About this task: When the word "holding" shows up in a line of the records below, copy that line.

[Source data]
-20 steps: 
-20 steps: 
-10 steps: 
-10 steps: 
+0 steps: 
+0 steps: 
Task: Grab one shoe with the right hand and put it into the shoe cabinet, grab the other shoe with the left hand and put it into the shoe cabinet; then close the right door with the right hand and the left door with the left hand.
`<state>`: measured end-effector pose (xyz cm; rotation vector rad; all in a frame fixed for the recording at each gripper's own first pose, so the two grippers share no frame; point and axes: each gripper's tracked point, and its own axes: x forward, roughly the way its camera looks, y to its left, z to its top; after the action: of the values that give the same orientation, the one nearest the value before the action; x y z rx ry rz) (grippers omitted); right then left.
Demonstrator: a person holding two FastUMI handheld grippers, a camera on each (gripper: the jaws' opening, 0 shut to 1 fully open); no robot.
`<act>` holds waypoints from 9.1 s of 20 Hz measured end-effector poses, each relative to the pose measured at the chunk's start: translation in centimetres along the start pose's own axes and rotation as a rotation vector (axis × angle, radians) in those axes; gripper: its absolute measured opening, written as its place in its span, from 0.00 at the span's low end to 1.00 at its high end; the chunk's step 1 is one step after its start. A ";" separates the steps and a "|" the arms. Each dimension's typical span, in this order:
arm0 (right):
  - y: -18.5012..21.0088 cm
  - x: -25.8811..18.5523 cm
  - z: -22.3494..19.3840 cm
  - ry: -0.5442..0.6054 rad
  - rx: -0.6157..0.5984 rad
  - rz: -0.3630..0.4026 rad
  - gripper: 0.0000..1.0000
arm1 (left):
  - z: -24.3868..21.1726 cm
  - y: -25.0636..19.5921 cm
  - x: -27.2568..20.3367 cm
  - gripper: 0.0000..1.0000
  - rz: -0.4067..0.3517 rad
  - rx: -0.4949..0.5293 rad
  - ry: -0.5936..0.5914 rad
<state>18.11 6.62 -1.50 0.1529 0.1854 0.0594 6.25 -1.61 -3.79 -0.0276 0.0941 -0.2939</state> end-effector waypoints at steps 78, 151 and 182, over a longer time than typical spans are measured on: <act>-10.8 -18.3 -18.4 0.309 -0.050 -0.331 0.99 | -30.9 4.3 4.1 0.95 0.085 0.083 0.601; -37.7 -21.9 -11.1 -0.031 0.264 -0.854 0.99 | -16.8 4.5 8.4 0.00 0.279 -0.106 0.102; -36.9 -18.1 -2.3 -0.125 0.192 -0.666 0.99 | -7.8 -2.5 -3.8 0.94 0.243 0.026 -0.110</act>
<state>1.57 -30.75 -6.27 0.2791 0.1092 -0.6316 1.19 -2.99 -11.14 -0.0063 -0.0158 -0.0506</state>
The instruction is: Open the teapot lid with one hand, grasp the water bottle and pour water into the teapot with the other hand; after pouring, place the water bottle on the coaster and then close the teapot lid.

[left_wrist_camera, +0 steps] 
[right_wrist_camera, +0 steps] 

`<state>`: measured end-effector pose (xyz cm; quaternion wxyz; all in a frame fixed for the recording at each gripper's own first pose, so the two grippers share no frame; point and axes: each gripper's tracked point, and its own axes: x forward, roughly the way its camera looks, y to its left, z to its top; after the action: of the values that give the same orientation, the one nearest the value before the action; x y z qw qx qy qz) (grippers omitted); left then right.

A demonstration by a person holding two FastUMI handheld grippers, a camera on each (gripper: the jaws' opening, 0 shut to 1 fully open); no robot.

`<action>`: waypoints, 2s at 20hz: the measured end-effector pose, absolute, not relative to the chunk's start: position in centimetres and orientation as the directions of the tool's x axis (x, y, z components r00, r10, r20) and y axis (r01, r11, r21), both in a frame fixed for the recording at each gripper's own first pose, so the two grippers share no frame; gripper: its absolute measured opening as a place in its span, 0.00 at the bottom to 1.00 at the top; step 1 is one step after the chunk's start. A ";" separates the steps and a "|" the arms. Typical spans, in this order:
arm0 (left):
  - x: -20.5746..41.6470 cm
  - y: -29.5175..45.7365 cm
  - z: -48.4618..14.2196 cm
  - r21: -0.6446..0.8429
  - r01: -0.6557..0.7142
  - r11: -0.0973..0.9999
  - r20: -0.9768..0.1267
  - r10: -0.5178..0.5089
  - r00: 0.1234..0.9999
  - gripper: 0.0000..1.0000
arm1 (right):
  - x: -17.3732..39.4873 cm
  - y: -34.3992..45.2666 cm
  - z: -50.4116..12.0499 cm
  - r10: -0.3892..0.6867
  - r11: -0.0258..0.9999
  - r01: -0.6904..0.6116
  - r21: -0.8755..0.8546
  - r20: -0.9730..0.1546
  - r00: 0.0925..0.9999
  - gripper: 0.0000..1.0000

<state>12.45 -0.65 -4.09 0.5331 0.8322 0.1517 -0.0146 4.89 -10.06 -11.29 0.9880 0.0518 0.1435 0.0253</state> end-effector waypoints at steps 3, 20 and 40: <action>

Solved problem:
Demonstrator: a person holding two FastUMI handheld grippers, a camera on each (gripper: the jaws' opening, 0 shut to 1 fully open); no robot.
A demonstration by a person holding two FastUMI handheld grippers, a camera on each (gripper: the jaws' opening, 0 shut to 1 fully open); no robot.

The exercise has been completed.